Google is Secretly Collecting Your Medical Data and Not Telling You or Your Doctors
Nothing is safe or private anymore, not even your own medical data.
Sure it’s supposed to be safe but based on a recent report, it appears that Google has been gathering the personal health information of tens of millions of Americans without their doctor knowing about it, or the patients knowing about it either in a project is known as “Project Nightingale“.
According to The Daily Wire,
Tech giant Google is reportedly engaged in collecting the personal health information of tens of millions of Americans across 21 states — a project dubbed “Project Nightingale” — and has not notified patients or doctors about what they are doing.
“Google began Project Nightingale in secret last year with St. Louis-based Ascension, a Catholic chain of 2,600 hospitals, doctors’ offices and other facilities, with the data sharing accelerating since summer,” according to internal documents obtained exclusively by The Wall Street Journal. “The data involved in the initiative encompasses lab results, doctor diagnoses and hospitalization records, among other categories, and amounts to a complete health history, including patient names and dates of birth.”
“Neither patients nor doctors have been notified,” the Journal added. “At least 150 Google employees already have access to much of the data on tens of millions of patients, according to a person familiar with the matter and the documents.”
Both Forbes and The Wall Street Journal have reported that this massive data collection by Google does not violate the Health Insurance Portability and Accountability Act (HIPAA).
The first question that popped into my head is, “How is this not a violation of HIPAA? I may have found the answer.

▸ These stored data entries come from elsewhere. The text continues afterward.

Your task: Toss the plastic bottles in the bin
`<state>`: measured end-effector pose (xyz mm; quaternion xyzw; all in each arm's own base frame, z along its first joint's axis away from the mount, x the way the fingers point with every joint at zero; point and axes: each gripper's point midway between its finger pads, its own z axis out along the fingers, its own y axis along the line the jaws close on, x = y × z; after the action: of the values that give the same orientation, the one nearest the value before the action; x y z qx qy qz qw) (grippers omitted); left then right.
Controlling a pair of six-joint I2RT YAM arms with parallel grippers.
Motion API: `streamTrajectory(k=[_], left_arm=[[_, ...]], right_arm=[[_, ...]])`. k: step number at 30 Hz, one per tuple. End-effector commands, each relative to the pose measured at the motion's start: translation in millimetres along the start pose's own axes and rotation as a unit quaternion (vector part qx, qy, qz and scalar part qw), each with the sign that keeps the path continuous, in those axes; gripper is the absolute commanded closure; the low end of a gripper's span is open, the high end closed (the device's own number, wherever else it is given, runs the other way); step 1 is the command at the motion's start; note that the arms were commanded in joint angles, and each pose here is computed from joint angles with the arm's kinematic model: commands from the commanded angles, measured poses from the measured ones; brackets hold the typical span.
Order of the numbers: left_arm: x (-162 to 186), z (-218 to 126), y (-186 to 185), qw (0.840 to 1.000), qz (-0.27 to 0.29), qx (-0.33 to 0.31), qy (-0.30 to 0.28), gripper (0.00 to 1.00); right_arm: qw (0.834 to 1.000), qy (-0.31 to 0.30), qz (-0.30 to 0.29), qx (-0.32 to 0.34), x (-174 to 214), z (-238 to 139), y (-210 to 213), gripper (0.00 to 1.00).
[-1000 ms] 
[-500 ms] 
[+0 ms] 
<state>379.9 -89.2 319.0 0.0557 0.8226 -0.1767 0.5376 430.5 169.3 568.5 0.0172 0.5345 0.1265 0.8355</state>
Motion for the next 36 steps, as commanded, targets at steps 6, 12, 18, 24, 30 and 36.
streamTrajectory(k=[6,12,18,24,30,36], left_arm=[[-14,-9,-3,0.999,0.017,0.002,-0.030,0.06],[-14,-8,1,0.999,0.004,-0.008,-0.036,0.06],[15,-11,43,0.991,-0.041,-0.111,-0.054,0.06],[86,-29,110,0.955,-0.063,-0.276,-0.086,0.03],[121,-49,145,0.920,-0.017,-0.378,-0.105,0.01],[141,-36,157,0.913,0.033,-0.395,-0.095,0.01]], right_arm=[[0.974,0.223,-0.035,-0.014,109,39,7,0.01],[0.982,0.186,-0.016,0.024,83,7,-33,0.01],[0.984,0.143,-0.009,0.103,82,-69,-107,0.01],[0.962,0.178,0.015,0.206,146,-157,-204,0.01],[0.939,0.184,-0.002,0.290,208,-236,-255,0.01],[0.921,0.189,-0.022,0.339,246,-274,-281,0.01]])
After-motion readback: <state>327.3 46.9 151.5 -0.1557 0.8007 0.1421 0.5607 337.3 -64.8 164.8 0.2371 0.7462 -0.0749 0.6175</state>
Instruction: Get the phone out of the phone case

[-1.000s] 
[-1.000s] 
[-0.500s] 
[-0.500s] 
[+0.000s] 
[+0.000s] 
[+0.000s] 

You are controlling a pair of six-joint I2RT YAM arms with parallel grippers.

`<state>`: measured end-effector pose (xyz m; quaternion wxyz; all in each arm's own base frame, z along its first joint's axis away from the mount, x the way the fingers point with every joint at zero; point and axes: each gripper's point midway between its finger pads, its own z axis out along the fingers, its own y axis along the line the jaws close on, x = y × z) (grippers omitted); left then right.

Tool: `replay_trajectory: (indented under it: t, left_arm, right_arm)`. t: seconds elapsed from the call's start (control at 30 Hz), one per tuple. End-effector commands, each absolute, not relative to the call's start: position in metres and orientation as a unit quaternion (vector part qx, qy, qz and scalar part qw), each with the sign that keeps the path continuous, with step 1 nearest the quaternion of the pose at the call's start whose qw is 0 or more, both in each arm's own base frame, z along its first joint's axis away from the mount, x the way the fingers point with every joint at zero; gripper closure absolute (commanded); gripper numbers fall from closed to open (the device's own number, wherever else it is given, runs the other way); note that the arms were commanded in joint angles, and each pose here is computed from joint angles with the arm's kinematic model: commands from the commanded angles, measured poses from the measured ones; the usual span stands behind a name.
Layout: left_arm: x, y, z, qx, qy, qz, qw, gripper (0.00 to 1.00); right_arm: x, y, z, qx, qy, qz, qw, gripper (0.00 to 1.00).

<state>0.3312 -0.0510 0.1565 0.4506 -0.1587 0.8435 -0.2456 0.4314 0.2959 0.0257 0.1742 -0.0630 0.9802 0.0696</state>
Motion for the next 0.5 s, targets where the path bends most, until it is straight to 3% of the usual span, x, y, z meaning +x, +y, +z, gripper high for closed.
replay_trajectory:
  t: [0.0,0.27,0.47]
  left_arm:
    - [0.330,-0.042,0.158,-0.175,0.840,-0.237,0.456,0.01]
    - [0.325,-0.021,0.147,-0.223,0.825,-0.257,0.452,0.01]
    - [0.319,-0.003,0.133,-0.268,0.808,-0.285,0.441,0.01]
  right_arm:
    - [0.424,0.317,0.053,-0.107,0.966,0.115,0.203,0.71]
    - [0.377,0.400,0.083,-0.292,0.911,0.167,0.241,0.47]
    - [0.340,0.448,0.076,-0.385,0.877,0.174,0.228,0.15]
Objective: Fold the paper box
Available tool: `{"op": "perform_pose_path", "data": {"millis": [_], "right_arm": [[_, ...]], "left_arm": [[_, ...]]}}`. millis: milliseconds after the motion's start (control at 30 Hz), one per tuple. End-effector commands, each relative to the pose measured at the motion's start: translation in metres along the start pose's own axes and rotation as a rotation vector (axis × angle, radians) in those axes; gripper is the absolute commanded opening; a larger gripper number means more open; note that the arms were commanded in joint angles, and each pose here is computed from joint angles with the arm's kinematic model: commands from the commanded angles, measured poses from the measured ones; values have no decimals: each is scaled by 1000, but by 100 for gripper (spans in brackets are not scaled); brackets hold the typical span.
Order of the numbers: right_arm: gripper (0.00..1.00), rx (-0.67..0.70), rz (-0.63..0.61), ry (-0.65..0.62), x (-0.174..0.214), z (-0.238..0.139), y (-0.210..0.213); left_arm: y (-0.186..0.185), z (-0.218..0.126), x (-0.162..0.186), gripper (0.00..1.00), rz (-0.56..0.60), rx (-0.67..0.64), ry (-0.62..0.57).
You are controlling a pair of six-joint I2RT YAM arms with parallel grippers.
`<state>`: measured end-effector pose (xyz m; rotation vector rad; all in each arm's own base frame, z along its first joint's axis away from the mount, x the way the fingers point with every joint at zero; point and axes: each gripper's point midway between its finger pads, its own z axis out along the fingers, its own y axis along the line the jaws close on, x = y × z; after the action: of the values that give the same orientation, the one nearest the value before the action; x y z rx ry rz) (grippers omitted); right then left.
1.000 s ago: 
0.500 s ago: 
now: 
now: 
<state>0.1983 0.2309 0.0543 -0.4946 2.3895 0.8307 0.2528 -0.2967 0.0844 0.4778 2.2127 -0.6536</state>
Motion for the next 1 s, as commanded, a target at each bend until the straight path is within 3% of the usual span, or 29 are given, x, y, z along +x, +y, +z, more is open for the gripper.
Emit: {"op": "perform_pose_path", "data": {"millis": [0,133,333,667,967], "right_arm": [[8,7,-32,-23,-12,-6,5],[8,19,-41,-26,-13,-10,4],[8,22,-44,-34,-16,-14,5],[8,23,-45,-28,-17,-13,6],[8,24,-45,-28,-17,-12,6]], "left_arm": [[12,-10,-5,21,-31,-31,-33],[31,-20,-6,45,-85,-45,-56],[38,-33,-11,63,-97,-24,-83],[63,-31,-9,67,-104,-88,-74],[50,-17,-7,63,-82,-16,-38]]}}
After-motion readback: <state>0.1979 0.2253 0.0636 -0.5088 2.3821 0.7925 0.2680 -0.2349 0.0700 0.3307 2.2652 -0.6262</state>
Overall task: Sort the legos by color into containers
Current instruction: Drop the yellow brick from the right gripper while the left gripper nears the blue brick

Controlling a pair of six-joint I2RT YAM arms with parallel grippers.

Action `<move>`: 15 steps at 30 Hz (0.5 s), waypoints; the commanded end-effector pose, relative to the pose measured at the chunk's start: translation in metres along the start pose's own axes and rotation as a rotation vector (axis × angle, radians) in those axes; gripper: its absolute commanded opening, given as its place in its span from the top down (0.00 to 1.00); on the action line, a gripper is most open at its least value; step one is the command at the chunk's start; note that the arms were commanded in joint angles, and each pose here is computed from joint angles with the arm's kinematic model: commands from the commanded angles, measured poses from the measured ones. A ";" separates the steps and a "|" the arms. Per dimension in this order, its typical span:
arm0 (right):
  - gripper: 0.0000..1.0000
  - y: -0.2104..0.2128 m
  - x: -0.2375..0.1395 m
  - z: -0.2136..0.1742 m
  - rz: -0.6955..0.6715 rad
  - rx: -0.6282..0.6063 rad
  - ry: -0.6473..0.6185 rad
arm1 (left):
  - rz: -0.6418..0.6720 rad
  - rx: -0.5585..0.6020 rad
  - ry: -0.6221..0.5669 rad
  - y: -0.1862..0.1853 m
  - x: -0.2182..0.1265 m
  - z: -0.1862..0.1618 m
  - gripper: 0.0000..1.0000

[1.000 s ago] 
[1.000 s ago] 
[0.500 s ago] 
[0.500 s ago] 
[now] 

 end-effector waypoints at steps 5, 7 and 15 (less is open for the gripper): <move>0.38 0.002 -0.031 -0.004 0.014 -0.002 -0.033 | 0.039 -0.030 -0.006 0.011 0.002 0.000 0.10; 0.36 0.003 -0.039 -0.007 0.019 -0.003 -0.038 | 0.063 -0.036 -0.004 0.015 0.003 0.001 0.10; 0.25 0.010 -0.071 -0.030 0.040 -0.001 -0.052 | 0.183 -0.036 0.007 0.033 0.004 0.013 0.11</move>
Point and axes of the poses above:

It seems like HIPAA really doesn’t mean jack squat.
“A source familiar with the project said that patients are not aware of Google’s access to their data, though patient privacy laws generally allow the sharing of patient data with third parties without notification if it is for purposes that ‘help it carry out its health care activities and functions,’” reported Forbes. “Ascension employees have raised concerns internally, according to documents, about patient data privacy.”